* Problem
Exactly retype the lines of the material from its first line to the line with "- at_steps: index", including both.

* Given material

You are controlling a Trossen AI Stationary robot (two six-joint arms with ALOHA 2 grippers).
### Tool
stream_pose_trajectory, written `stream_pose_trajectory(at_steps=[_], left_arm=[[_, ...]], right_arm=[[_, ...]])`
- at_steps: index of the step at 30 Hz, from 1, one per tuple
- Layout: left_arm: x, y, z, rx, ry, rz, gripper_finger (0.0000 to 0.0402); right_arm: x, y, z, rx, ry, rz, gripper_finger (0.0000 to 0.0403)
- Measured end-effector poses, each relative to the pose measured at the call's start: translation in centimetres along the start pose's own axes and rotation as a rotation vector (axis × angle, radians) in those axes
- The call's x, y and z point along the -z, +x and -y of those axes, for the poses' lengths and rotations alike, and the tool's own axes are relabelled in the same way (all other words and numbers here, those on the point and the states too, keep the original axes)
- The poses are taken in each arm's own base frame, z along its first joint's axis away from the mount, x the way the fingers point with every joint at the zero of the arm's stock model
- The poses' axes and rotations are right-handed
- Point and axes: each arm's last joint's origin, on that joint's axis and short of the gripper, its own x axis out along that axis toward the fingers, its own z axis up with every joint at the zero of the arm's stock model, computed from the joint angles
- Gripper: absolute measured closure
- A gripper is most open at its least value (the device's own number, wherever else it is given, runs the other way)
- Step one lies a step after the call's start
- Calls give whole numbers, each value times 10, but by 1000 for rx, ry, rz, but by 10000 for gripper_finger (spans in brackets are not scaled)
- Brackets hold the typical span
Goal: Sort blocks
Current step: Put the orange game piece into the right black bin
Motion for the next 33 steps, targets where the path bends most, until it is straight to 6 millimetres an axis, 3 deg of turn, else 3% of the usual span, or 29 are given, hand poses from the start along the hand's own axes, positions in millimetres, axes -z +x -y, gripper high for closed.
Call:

* Response to this exercise
You are controlling a Trossen AI Stationary robot (two six-joint arms with ALOHA 2 grippers).
### Tool
stream_pose_trajectory, written `stream_pose_trajectory(at_steps=[_], left_arm=[[_, ...]], right_arm=[[_, ...]])`
- at_steps: index of the step at 30 Hz, from 1, one per tuple

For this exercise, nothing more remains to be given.